Created 03-14-2017 03:34 PM
My question on HDFS using SAN as the backend storage has 3 main parts
1. Is it feasible to use SAN as the back end storage for HDFS?
2. What are the pros and cons of using SAN or NAS for HDFS?
3. Has it been tested for performance and may be other aspects?
Created 03-15-2017 02:18 AM
I assume that you are asking for production environment.
Hadoop is a scale out and shared nothing architecture
SAN/NAS are not at all recommended for I/O sensitive and CPU bound jobs , that is to avoid bottleneck situations while reading data from disk or from network or in processing data
However, it is possible to use, but I haven't found one implementation to deliver performance. I would not recommend it for production. For a dev environment, maybe.
Maybe 5% of companies in Hadoop use Isilon for Hadoop.

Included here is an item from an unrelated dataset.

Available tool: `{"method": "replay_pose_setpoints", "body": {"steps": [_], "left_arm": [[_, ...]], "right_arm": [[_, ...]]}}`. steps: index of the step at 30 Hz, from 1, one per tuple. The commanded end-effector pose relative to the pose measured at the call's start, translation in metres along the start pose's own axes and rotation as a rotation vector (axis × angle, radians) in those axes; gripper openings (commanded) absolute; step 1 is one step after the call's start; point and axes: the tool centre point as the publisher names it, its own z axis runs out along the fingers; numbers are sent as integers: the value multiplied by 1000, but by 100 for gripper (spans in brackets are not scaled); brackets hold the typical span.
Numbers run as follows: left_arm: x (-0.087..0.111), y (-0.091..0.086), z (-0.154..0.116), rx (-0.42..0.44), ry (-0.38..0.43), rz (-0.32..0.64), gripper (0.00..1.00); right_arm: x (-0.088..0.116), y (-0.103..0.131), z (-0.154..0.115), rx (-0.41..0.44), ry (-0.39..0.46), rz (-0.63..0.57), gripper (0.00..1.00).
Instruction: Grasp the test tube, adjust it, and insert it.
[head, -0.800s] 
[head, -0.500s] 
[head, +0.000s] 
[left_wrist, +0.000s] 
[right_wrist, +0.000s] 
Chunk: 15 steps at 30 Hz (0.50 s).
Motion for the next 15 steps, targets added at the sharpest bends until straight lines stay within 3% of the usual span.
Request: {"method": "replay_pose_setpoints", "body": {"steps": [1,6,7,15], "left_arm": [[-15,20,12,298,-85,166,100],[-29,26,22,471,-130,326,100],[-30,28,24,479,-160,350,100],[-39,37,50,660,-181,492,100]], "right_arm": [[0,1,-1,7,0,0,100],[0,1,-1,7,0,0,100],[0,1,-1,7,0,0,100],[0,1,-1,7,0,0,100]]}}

Those are those that are in a close relationship with EMC. There are references using storage arrays like Isilon. Hortonworks supports it. Performance is less than using internal JBOD disks, but it works.
Yes. It has been tested. You may want to go to EMC published articles on Isilon. I won't be able to provide confidential data that is not in the public domain. If you need confidential you could check with EMC/Dell or Hortonworks account manager for your company.
Take a look at the following:
https://community.hortonworks.com/questions/15332/san-vs-dasjbod-on-data-node.html which will show differences between NAS and NAS when to be used with Hadoop.
++++
Hopefully, it helps and you can vote/accept best answer.
Created 03-15-2017 02:18 AM
I assume that you are asking for production environment.
Hadoop is a scale out and shared nothing architecture
SAN/NAS are not at all recommended for I/O sensitive and CPU bound jobs , that is to avoid bottleneck situations while reading data from disk or from network or in processing data
However, it is possible to use, but I haven't found one implementation to deliver performance. I would not recommend it for production. For a dev environment, maybe.
Maybe 5% of companies in Hadoop use Isilon for Hadoop. Those are those that are in a close relationship with EMC. There are references using storage arrays like Isilon. Hortonworks supports it. Performance is less than using internal JBOD disks, but it works.
Yes. It has been tested. You may want to go to EMC published articles on Isilon. I won't be able to provide confidential data that is not in the public domain. If you need confidential you could check with EMC/Dell or Hortonworks account manager for your company.
Take a look at the following:
https://community.hortonworks.com/questions/15332/san-vs-dasjbod-on-data-node.html which will show differences between NAS and NAS when to be used with Hadoop.
++++
Hopefully, it helps and you can vote/accept best answer.
Created 08-07-2019 05:42 PM
With the Advent of heterogeneous storage for hdfs can we now look at Nas in a new light ..
Potentially we could lable Nas mounts on a data nodes as archive storage and have hdfs move data in there when it becomes cold
I would like to hear opinions on this